Some FAQs during office hours are collected here:

  • Q3(a): What do you mean by adding an intercept?
    Add a column of ones to the covariate matrix $X$.

  • Q3(a): Shall we make year a categorical variable?
    Treat it as a quantitative variable.

  • Q3(b): Do you want us to use each method (QR, Cholesky, sweep) to find the regression coefficients, their s.e., and $\hat \sigma^2$, or you want us to determine which method is most efficient?
    I want you to try these three methods for linear regression. No need to do efficiency comparison.

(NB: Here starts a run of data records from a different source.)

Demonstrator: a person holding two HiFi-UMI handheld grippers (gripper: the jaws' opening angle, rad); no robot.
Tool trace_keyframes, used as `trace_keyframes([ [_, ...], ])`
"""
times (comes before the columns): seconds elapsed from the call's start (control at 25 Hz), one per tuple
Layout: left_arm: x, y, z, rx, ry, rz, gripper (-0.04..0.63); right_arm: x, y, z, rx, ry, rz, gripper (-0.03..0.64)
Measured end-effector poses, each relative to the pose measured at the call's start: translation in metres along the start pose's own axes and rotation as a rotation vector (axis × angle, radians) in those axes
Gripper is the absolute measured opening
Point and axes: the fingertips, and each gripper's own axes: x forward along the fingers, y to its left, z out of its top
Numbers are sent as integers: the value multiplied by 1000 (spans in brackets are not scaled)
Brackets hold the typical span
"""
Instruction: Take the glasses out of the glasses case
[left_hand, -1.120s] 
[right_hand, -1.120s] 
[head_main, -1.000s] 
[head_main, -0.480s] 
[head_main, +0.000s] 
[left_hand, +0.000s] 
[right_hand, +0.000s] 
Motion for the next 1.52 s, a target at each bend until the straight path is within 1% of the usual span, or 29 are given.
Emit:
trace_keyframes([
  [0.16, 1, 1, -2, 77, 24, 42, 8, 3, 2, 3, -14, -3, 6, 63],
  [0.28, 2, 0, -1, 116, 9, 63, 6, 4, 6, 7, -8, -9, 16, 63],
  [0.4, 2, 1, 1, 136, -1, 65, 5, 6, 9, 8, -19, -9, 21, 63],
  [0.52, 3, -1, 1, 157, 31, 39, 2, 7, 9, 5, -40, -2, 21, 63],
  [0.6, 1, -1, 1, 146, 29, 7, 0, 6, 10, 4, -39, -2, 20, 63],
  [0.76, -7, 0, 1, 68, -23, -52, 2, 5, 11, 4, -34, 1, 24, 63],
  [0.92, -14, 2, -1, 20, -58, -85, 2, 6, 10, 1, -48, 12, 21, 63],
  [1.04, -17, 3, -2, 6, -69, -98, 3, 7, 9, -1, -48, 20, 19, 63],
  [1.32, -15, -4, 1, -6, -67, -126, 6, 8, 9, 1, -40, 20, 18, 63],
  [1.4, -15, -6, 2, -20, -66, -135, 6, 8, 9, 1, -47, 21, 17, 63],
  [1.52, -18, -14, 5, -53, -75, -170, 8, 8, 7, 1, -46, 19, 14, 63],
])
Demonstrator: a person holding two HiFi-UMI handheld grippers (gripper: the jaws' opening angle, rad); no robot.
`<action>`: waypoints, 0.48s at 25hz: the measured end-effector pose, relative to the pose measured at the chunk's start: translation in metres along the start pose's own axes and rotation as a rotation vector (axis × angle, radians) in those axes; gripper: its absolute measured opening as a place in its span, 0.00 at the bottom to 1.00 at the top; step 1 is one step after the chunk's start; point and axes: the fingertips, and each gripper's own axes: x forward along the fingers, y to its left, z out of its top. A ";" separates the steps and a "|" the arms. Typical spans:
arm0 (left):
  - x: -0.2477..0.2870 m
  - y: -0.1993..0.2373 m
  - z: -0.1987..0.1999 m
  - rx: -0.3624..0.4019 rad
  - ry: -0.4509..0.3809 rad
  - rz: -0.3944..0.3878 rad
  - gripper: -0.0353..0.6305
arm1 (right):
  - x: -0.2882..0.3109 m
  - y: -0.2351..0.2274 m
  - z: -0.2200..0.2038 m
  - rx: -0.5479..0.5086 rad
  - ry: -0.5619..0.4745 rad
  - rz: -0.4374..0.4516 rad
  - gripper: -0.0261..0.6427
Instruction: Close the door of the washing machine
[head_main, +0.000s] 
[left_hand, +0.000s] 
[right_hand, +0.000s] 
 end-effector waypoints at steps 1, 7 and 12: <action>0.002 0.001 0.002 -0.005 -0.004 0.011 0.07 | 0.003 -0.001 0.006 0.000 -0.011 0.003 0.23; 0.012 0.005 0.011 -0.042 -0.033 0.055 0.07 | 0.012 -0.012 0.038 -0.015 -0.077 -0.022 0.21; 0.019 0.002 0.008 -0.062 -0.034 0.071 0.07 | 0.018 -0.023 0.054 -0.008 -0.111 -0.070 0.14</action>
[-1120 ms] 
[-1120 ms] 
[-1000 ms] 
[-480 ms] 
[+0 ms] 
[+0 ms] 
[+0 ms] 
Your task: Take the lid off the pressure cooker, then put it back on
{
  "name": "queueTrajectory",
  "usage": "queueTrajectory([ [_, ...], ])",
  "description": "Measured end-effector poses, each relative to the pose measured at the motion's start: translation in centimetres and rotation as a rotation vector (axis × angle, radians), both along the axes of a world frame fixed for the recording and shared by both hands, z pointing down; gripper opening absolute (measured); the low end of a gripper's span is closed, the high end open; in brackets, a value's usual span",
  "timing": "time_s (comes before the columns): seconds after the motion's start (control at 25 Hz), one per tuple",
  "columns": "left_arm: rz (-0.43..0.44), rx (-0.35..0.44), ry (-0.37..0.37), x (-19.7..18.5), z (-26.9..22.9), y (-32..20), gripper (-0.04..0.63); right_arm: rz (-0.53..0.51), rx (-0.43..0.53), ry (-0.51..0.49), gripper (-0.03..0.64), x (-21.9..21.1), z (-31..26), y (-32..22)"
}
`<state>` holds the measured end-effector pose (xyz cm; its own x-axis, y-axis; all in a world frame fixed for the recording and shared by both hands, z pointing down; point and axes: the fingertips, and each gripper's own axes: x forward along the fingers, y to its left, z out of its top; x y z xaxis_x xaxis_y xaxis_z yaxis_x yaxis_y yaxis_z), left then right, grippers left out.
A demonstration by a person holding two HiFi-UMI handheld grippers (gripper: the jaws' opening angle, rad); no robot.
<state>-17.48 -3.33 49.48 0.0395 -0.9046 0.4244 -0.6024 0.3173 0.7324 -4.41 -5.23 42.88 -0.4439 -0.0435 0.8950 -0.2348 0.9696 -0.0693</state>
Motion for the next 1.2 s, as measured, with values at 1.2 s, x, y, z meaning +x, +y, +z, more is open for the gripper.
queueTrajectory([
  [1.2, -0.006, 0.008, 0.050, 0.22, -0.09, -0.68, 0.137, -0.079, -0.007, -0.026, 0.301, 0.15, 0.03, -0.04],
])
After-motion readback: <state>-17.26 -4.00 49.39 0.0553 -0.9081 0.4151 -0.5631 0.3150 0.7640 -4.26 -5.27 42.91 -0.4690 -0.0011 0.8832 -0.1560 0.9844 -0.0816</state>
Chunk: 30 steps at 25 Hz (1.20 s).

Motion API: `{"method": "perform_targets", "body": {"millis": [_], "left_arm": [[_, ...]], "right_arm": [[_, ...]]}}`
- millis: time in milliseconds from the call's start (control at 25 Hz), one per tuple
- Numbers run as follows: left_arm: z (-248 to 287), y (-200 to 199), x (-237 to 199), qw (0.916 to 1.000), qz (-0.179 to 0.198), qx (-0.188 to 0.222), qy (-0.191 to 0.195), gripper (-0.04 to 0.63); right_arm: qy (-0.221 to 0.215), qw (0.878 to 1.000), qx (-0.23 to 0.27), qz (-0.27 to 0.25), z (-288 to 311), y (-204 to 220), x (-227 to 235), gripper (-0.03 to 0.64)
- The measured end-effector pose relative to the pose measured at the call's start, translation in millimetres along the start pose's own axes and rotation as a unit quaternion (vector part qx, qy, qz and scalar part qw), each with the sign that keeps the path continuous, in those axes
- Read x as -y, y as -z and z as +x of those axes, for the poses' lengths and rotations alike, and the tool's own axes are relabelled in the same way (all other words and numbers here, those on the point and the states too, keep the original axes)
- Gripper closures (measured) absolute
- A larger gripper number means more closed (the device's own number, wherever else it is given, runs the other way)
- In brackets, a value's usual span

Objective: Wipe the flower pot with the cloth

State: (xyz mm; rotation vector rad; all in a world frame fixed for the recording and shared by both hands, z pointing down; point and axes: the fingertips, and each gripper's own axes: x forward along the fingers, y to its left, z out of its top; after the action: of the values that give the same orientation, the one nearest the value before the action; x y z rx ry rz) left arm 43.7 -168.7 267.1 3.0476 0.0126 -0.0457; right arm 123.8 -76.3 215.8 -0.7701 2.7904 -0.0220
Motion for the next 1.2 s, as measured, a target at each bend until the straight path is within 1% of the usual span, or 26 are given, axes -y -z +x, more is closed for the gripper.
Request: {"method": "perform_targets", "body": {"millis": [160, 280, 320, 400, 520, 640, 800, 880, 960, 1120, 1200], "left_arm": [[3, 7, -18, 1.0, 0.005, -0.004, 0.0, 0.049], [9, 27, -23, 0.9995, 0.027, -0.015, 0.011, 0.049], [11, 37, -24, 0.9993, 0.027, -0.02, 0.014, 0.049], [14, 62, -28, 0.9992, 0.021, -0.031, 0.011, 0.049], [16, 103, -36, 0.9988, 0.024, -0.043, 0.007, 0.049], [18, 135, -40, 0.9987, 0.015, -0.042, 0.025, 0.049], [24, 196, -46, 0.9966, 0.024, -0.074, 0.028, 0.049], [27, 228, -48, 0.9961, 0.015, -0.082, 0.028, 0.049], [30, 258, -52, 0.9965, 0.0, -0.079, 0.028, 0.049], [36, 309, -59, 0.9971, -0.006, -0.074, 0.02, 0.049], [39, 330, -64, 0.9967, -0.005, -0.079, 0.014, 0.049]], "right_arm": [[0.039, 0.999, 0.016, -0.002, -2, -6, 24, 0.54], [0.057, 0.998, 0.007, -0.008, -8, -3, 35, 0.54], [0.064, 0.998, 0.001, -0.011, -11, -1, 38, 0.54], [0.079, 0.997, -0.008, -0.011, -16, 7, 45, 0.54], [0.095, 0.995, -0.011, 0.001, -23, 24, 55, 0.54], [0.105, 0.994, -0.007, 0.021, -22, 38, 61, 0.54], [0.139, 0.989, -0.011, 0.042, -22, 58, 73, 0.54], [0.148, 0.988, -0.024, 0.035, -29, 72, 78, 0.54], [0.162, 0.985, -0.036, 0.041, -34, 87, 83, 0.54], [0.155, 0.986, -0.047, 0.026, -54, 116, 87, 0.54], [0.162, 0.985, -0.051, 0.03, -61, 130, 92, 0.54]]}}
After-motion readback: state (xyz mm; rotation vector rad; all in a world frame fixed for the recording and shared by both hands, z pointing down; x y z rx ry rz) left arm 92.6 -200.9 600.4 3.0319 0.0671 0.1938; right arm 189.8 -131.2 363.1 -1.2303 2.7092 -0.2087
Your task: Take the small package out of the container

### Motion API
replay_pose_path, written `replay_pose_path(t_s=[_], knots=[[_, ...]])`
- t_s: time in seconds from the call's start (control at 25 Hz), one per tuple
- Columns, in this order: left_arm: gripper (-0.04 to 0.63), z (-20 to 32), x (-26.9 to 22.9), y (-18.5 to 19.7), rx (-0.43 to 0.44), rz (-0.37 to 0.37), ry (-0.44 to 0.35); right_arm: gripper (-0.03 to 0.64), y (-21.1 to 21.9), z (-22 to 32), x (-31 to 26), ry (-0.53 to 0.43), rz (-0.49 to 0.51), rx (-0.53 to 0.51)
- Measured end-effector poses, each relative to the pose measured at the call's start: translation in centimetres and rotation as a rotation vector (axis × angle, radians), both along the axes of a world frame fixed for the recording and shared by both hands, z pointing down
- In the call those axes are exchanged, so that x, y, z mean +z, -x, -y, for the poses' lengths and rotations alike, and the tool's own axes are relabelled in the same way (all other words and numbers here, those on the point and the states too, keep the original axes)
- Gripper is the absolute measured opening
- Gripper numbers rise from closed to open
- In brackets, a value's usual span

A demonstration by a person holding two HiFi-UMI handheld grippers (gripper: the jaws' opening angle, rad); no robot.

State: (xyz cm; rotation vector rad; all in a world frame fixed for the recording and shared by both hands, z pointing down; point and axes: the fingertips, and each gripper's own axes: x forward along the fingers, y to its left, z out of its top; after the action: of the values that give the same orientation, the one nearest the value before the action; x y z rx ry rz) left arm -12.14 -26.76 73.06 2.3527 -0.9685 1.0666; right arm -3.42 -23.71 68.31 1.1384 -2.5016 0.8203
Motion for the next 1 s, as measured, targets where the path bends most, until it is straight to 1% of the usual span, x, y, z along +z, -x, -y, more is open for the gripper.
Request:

  • What the heck is that pivot from the output of qr and chol functions in R? How to use it?
    The function qr by default calls the LINPACK routine dqrdc and produces $XP = QR$. Read documentation at https://svn.r-project.org/R/trunk/src/appl/dqrdc.f jpvt(k) contains the index of the column of the original matrix that has been interchanged into the k-th column, if pivoting was requested. Based on this, for a matrix $M$ of compatible sizes, the following shall be true:
    • M[, pivot] == M %*% t(P)
    • M[, order(pivot)] == M %*% P
    • M[pivot, ] == P %*% M
    • M[order(pivot), ] == t(P) %*% M.
  • Does the trick of applying Cholesky decomposition to the augmented matrix reduce flops?
    I don’t think so. It’s just an easy way to organize computation when the response vector $y$ is available.